» **TASK ITEM**: Go to the line with "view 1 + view" in the records below, then output it and each following line exactly, up to and including the line with "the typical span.". Skip pictures and add nothing.

[Dataset records]
============================================================

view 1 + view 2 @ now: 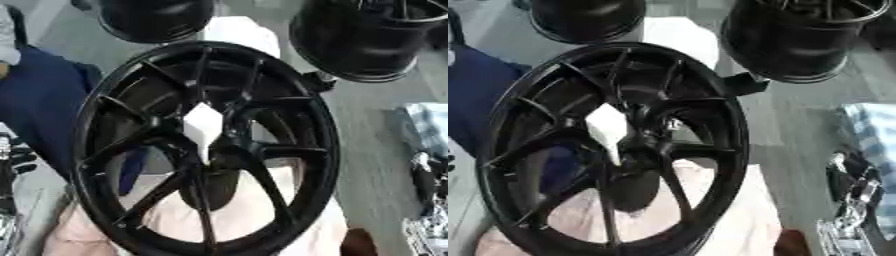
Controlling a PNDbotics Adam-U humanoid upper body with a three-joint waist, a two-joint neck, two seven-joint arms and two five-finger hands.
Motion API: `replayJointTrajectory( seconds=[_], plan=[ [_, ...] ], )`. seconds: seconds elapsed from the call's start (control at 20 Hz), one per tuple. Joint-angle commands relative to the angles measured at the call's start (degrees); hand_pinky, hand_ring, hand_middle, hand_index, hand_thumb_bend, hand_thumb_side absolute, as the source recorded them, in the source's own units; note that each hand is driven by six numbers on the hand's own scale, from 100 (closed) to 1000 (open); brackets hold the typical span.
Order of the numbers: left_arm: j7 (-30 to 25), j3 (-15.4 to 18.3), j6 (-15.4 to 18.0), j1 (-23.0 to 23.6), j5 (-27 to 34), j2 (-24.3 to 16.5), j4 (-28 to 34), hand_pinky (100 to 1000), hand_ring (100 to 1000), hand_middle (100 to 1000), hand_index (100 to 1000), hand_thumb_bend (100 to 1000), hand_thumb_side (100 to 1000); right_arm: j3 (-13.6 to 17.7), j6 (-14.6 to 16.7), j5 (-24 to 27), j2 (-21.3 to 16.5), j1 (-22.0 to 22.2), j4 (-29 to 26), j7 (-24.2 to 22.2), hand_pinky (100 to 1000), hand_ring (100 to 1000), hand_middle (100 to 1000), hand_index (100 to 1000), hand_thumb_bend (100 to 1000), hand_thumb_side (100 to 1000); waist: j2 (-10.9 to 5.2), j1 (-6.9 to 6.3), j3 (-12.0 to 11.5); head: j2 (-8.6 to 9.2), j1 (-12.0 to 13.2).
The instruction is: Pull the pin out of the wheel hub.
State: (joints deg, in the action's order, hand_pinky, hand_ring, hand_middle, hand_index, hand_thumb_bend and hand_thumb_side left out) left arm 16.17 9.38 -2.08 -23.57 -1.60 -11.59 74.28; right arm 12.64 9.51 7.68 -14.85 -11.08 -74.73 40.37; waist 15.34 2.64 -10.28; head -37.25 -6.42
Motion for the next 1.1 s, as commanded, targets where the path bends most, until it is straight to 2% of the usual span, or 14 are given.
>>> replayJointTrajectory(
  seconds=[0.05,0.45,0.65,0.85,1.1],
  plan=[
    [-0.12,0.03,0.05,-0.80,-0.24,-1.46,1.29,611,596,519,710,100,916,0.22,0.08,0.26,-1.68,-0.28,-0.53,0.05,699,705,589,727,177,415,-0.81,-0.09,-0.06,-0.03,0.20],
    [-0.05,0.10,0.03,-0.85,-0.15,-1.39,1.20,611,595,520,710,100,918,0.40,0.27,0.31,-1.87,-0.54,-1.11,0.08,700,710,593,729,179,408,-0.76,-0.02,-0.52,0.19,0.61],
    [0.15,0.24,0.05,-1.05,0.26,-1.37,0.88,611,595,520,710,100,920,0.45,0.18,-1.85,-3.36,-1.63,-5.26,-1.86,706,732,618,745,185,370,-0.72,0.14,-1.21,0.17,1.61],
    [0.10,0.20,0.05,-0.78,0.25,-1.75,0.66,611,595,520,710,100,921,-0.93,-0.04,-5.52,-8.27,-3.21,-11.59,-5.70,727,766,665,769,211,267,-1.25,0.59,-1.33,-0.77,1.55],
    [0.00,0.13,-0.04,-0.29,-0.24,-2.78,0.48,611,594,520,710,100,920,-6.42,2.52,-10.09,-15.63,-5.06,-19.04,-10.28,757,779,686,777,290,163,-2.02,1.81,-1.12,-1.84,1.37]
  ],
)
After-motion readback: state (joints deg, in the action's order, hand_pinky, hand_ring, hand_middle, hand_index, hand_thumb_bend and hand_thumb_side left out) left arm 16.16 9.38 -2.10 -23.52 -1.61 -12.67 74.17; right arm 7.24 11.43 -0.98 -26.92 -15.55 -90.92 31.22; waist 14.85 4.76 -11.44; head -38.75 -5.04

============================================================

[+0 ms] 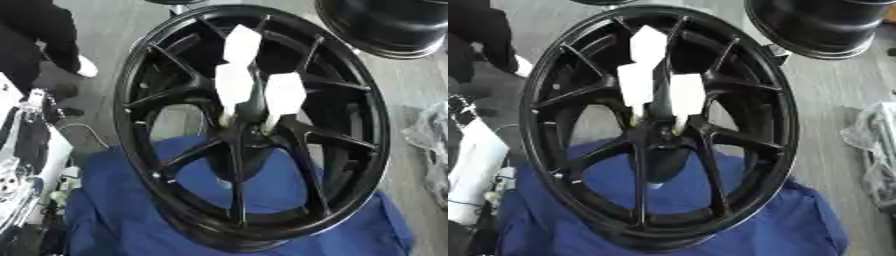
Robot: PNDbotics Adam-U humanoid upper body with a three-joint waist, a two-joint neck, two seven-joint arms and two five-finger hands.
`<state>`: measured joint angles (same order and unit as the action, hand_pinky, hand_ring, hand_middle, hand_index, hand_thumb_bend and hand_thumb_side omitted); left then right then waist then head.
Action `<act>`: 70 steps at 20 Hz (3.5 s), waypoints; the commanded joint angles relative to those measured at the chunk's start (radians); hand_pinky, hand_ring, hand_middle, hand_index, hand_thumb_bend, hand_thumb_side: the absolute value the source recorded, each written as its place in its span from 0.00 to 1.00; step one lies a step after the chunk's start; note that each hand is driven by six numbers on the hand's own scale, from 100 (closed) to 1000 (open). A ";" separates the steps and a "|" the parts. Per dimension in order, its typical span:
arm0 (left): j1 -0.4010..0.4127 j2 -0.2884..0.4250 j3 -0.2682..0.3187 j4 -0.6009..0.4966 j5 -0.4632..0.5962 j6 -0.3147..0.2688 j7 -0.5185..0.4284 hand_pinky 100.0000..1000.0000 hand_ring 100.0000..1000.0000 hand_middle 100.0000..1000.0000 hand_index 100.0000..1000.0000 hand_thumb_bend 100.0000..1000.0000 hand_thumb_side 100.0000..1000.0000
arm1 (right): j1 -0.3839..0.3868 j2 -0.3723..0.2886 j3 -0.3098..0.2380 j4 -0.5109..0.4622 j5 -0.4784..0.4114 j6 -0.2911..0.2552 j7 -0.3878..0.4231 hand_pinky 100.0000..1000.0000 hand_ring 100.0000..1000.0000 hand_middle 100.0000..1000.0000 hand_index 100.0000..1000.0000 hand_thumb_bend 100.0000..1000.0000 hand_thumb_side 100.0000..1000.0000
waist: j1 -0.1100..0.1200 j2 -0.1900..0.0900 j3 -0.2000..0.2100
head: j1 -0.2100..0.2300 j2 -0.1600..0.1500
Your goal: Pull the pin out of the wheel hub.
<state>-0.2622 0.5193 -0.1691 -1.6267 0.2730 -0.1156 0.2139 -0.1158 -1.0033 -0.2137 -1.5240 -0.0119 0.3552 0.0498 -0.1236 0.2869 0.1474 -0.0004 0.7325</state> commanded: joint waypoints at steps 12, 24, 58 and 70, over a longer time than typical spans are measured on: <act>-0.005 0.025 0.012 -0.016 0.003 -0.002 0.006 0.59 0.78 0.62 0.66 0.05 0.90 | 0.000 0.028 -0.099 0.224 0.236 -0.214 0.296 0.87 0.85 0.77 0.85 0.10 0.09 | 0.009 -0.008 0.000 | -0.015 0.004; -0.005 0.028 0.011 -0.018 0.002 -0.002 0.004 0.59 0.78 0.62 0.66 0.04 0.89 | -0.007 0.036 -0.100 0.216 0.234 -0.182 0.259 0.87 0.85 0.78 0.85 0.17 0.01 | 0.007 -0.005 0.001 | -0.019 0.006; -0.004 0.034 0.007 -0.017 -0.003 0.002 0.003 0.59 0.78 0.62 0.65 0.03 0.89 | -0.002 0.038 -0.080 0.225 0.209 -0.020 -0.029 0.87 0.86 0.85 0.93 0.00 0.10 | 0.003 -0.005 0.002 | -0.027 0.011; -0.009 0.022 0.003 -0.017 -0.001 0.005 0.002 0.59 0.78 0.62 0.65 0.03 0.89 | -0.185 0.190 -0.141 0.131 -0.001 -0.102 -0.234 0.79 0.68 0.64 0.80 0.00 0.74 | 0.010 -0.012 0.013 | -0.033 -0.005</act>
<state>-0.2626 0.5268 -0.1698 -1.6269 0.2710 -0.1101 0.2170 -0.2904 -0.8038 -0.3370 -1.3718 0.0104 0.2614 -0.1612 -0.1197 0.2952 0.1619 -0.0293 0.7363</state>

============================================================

» **RESPONSE AREA**:
view 1 + view 2 @ now: 
Controlling a PNDbotics Adam-U humanoid upper body with a three-joint waist, a two-joint neck, two seven-joint arms and two five-finger hands.
Motion API: `replayJointTrajectory( seconds=[_], plan=[ [_, ...] ], )`. seconds: seconds elapsed from the call's start (control at 20 Hz), one per tuple. Joint-angle commands relative to the angles measured at the call's start (degrees); hand_pinky, hand_ring, hand_middle, hand_index, hand_thumb_bend, hand_thumb_side absolute, as the source recorded them, in the source's own units; note that each hand is driven by six numbers on the hand's own scale, from 100 (closed) to 1000 (open); brackets hold the typical span.

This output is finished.